§ **Exercise**
Set down word for word the lines that begin the entries and run through the line containing "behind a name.". Give nothing further.

Items listed in a dataset

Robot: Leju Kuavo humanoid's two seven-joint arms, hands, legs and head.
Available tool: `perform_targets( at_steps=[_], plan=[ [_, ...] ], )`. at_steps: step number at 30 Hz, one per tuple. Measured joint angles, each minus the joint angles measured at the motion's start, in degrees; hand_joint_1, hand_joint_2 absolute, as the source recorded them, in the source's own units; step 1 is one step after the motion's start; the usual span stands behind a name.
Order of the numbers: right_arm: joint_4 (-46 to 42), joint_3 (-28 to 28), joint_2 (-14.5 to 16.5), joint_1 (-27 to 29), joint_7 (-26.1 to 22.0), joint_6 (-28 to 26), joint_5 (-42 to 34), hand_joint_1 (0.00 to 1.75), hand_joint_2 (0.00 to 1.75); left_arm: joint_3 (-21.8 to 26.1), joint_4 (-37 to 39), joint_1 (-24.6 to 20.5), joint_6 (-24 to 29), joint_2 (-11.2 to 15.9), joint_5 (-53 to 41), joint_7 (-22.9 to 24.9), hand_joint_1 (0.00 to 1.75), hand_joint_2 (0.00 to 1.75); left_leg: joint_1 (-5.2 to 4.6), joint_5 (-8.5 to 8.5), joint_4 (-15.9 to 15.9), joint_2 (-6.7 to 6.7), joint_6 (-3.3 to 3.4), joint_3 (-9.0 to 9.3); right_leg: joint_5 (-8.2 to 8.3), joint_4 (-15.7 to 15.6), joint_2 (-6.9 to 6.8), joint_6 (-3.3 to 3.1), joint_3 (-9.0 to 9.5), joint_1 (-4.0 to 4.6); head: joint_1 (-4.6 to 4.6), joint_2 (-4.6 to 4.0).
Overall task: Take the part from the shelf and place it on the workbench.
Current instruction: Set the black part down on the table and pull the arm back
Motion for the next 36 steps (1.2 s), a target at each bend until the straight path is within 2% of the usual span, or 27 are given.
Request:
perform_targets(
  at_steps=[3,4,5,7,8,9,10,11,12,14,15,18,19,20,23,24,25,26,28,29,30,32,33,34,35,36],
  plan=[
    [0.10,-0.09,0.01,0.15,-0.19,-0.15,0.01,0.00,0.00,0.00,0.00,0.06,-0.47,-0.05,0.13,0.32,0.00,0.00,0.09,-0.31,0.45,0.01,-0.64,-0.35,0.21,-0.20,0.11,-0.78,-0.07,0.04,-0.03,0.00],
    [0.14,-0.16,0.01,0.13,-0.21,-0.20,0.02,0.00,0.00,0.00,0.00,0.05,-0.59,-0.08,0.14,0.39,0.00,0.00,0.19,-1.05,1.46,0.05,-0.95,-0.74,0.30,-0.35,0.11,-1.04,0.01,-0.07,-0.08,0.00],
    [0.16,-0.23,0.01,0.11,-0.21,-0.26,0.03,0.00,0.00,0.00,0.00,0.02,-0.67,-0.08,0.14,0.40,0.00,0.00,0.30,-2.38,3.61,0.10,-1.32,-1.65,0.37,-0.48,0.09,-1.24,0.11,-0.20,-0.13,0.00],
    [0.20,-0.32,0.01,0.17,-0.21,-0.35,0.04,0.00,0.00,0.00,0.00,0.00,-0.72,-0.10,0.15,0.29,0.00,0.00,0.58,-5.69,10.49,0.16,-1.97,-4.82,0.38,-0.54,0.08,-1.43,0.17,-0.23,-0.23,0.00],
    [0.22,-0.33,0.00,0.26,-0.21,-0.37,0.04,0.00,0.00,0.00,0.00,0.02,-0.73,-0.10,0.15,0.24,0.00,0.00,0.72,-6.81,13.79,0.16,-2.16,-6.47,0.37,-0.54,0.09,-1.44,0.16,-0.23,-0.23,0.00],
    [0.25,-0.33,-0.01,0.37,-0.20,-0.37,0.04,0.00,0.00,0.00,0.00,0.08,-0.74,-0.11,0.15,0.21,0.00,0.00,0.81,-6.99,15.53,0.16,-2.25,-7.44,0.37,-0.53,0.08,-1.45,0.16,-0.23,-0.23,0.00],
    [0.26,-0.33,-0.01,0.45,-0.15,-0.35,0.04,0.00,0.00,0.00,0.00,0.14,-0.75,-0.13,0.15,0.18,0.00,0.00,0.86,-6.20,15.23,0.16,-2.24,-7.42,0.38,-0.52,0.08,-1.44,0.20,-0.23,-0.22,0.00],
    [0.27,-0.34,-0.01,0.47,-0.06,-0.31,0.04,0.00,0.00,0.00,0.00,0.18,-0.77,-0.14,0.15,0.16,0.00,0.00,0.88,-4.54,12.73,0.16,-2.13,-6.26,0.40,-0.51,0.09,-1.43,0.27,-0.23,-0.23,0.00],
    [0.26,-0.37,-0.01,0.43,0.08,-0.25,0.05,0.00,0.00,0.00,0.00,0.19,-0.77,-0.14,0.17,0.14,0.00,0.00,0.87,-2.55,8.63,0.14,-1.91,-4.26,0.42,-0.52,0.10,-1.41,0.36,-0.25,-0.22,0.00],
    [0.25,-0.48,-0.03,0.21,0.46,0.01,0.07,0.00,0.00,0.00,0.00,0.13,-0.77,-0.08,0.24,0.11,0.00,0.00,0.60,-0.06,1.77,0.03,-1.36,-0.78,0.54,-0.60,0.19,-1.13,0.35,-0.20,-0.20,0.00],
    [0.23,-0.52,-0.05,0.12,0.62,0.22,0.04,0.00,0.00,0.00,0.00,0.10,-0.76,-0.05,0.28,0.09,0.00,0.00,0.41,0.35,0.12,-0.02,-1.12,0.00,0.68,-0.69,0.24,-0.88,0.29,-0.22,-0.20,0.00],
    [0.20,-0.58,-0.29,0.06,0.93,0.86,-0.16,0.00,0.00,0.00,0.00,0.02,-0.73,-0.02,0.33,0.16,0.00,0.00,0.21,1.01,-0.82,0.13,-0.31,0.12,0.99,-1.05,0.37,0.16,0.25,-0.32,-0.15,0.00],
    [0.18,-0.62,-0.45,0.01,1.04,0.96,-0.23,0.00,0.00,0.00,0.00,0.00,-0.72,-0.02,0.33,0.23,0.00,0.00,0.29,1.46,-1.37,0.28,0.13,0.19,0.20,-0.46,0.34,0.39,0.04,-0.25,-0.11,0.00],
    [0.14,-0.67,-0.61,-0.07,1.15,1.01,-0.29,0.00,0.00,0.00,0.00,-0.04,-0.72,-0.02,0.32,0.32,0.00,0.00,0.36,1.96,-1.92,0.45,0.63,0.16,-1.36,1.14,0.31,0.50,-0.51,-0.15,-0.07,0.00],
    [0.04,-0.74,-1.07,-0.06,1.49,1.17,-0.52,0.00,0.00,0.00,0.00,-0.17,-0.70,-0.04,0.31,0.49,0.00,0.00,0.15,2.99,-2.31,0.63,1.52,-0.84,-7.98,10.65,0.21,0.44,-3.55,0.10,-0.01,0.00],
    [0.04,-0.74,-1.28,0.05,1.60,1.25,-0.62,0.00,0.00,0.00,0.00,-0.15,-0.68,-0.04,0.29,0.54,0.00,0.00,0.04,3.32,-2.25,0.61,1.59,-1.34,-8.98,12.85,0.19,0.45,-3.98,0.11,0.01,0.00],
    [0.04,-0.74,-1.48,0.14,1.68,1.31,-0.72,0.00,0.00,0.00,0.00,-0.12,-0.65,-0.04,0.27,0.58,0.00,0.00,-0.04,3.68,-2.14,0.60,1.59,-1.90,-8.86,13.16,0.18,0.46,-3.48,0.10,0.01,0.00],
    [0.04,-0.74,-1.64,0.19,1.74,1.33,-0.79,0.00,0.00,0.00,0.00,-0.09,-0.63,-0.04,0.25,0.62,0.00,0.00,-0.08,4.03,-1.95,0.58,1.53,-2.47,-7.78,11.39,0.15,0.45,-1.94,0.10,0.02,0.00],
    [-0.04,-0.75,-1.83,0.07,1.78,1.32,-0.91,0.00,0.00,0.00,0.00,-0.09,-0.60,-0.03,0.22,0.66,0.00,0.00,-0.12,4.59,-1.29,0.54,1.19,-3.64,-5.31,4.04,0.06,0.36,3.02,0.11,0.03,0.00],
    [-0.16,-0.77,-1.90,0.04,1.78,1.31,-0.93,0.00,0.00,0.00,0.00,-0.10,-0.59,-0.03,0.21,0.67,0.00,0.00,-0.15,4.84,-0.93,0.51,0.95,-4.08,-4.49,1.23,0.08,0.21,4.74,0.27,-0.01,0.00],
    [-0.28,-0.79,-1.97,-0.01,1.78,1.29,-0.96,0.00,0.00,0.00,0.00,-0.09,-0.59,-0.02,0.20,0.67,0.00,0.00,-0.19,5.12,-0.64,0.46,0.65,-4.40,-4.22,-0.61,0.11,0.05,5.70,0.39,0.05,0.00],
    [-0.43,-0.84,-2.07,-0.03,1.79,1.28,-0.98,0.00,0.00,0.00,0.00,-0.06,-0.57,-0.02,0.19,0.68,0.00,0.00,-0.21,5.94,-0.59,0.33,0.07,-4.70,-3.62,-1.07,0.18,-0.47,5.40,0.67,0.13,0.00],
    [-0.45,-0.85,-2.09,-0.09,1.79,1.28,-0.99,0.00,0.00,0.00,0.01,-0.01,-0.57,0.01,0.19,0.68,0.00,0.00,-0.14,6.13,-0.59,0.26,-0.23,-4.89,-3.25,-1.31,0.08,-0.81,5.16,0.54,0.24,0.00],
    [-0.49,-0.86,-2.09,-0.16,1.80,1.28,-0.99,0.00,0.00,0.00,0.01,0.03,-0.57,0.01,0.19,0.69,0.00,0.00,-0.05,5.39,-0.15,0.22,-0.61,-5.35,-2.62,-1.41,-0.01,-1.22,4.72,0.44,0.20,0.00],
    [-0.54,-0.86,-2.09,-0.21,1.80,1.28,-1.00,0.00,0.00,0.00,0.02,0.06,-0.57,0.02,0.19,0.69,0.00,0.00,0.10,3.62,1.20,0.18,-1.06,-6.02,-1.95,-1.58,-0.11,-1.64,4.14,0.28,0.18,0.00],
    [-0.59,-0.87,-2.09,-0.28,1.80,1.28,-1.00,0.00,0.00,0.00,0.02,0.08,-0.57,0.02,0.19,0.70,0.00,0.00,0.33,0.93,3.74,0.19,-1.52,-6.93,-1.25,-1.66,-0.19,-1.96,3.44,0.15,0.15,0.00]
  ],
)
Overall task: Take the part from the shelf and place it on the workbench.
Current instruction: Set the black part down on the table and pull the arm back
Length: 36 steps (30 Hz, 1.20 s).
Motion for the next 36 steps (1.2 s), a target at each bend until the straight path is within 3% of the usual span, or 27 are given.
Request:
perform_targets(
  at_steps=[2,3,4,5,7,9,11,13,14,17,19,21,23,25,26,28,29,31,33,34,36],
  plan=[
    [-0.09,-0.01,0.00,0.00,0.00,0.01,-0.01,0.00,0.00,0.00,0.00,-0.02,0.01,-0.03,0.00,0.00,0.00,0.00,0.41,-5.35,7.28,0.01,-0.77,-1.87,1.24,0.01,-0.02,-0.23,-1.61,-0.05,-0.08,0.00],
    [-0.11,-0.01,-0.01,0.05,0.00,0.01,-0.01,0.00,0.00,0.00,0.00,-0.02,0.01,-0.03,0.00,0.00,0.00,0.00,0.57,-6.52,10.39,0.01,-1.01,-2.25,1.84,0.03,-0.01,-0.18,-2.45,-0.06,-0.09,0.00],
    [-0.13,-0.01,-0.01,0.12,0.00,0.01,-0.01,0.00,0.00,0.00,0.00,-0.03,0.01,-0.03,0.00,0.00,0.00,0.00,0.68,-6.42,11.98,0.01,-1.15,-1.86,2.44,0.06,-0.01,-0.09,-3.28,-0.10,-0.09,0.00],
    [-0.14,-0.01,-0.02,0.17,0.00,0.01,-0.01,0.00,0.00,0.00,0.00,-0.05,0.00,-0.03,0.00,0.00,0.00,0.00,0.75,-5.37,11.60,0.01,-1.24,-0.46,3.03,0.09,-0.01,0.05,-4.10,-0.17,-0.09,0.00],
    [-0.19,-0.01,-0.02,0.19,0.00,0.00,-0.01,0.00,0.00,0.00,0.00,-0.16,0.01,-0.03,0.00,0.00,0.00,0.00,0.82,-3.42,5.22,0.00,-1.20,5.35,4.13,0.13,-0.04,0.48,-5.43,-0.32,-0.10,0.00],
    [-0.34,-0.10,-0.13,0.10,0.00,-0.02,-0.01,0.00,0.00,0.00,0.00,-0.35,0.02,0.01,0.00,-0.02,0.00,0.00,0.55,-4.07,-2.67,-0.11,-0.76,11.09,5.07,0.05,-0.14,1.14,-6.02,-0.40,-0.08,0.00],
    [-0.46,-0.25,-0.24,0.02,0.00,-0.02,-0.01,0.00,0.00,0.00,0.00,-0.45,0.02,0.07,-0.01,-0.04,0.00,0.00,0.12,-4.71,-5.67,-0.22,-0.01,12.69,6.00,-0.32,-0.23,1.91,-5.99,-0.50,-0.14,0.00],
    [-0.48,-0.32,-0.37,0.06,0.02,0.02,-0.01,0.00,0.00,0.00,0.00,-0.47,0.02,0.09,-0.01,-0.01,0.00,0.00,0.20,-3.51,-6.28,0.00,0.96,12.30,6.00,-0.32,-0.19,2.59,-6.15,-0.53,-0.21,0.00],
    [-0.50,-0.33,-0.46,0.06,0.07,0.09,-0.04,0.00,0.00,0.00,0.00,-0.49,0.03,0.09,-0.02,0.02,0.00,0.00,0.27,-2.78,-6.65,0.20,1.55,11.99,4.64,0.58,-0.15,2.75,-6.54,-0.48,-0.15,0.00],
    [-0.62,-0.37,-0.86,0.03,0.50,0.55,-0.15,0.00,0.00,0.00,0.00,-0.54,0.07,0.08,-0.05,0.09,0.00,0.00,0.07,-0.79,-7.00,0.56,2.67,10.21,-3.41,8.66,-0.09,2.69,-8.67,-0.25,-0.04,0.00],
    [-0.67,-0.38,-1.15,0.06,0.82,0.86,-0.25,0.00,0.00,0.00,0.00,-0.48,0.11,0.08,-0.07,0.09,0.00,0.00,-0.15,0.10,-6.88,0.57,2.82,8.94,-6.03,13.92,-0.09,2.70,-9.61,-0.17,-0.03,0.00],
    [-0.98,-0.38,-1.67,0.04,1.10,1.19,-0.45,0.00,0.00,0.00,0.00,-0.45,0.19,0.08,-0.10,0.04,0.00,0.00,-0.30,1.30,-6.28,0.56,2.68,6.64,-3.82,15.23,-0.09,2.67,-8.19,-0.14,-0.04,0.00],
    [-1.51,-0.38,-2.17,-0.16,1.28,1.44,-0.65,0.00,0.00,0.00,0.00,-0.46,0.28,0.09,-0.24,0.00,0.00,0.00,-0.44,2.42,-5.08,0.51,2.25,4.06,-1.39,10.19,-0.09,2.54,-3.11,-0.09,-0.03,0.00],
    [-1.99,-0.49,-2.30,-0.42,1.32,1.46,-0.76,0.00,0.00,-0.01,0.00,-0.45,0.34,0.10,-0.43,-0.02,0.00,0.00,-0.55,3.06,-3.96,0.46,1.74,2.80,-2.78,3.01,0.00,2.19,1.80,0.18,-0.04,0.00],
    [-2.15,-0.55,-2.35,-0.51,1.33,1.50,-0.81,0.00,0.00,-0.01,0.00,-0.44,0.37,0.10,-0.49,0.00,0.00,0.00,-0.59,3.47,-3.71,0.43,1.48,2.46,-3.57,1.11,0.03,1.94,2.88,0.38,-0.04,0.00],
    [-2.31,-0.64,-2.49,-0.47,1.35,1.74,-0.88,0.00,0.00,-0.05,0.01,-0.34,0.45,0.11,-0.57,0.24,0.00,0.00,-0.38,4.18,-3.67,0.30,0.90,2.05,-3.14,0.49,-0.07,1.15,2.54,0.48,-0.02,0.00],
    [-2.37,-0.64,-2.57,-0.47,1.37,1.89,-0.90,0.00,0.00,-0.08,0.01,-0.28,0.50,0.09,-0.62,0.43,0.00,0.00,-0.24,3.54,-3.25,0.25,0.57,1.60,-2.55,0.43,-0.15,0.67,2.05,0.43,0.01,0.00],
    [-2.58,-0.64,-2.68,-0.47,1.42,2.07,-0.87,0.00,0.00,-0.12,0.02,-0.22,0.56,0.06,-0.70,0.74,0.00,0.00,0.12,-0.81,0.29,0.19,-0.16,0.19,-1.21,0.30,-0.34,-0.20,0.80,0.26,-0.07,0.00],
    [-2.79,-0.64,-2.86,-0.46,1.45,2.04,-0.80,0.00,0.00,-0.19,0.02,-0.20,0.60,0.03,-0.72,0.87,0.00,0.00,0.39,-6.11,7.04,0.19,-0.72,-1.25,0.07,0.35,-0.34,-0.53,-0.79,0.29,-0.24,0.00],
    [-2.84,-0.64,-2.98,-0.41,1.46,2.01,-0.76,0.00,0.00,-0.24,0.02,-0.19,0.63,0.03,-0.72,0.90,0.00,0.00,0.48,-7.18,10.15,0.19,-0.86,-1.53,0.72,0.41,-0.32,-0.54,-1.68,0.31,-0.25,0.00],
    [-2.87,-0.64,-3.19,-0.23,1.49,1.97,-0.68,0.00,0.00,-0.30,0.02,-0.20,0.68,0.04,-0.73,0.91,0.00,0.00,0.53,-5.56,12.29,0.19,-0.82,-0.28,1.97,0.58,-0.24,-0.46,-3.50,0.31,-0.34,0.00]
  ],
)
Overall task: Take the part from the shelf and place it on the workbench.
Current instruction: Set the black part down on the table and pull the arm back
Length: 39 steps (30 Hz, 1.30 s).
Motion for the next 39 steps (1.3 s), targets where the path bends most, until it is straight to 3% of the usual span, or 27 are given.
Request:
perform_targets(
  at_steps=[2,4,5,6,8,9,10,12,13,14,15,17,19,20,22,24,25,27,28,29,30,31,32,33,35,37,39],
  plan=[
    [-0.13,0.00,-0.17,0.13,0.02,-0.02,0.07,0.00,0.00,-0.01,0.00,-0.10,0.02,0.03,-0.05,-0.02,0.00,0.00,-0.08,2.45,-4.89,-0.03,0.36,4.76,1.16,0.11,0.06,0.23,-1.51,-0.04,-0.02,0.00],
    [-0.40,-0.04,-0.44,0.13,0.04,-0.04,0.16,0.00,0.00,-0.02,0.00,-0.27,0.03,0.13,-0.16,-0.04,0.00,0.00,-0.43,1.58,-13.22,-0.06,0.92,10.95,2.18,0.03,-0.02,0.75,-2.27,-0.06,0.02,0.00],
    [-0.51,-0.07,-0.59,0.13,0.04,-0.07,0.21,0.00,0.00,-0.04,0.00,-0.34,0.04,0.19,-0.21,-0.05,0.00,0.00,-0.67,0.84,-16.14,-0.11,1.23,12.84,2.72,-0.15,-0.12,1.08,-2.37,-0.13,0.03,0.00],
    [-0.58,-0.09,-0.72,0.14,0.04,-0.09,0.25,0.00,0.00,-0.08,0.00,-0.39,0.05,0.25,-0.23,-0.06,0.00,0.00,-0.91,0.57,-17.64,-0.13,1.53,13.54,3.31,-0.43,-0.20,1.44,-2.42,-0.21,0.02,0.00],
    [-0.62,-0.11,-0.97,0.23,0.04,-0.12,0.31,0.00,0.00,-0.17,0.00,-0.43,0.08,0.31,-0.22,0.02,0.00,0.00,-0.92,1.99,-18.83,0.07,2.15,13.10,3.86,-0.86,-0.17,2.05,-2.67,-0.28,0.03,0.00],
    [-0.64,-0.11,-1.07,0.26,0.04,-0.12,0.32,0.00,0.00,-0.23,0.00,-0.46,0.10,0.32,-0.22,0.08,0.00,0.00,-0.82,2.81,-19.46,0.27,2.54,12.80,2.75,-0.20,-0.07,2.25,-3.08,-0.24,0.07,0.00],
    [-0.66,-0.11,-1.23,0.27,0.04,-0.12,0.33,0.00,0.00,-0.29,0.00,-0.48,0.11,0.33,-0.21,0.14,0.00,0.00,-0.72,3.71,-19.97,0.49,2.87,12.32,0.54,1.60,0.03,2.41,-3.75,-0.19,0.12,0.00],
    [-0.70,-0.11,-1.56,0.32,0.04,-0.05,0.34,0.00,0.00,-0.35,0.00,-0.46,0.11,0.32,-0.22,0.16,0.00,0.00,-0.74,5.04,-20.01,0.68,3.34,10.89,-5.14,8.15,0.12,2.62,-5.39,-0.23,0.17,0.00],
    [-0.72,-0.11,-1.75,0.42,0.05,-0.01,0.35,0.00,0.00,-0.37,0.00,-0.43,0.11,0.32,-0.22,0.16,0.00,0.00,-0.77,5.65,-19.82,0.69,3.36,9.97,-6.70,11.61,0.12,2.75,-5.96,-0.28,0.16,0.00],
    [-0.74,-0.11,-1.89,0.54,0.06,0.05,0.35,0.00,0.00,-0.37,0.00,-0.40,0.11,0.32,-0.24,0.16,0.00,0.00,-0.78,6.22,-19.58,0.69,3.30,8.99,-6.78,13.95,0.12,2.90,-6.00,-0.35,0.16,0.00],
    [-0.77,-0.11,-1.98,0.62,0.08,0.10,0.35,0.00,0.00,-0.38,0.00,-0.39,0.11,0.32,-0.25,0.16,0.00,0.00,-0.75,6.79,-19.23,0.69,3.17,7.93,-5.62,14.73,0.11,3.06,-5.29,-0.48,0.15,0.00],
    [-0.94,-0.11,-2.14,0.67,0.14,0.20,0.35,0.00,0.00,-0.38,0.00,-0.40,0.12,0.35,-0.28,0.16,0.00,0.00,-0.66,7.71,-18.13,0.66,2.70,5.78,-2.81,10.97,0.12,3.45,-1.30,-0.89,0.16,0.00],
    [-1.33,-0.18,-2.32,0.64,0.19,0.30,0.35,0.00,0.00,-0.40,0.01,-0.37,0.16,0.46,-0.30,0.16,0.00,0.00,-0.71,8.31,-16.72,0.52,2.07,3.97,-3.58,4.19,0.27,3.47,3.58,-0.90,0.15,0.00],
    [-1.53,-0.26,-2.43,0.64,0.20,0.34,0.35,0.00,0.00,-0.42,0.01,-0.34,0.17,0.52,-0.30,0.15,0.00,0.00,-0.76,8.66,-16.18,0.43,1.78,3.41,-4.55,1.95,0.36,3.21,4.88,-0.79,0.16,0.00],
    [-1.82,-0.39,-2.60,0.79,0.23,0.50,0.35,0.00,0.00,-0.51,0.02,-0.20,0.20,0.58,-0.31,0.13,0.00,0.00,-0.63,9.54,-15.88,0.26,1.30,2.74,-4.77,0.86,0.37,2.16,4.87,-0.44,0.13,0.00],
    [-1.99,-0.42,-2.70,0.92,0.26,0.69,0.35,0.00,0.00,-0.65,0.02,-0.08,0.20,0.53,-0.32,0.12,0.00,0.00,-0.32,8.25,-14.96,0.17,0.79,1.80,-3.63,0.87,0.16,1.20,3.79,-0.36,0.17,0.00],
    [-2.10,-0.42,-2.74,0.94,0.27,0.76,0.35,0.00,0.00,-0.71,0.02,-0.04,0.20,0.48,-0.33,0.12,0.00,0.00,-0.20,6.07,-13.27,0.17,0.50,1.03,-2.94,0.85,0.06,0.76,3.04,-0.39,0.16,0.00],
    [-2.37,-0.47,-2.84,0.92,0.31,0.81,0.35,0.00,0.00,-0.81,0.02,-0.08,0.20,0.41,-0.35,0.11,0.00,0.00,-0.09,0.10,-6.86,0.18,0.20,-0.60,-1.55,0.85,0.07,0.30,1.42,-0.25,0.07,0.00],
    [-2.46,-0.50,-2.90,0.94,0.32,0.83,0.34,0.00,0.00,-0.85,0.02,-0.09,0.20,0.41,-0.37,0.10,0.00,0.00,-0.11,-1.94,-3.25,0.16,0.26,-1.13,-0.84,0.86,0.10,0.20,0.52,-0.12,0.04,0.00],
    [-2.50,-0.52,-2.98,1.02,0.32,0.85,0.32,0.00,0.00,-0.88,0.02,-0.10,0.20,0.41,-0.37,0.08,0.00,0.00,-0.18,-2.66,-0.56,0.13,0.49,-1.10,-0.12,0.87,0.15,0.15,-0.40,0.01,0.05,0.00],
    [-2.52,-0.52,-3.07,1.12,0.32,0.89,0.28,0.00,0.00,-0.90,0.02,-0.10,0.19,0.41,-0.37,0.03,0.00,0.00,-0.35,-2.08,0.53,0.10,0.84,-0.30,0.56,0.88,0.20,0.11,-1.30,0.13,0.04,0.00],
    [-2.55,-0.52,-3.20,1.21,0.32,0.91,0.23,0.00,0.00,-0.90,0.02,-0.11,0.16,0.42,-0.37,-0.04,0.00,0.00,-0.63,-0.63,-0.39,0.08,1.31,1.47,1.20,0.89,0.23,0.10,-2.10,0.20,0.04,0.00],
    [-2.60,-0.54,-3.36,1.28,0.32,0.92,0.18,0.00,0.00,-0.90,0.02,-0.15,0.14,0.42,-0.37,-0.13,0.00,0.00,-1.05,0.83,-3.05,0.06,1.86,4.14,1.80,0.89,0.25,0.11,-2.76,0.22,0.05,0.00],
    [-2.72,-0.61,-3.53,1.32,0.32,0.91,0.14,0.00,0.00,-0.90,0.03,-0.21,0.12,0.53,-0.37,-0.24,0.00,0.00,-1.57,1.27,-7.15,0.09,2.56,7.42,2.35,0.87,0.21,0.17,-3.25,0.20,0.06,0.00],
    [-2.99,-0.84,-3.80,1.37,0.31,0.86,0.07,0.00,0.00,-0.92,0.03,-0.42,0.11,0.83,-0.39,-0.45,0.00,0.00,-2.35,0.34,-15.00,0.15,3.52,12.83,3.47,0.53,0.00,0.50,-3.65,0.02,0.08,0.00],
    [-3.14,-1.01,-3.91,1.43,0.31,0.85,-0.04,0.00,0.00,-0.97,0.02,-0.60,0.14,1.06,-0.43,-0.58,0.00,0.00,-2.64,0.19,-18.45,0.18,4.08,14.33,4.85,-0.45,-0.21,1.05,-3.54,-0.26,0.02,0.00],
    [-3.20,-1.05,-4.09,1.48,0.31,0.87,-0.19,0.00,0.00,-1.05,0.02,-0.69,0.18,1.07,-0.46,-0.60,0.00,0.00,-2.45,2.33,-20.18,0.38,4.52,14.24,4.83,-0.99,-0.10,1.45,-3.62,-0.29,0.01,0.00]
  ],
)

§ **Response to the exercise**
Robot: Leju Kuavo humanoid's two seven-joint arms, hands, legs and head.
Available tool: `perform_targets( at_steps=[_], plan=[ [_, ...] ], )`. at_steps: step number at 30 Hz, one per tuple. Measured joint angles, each minus the joint angles measured at the motion's start, in degrees; hand_joint_1, hand_joint_2 absolute, as the source recorded them, in the source's own units; step 1 is one step after the motion's start; the usual span stands behind a name.

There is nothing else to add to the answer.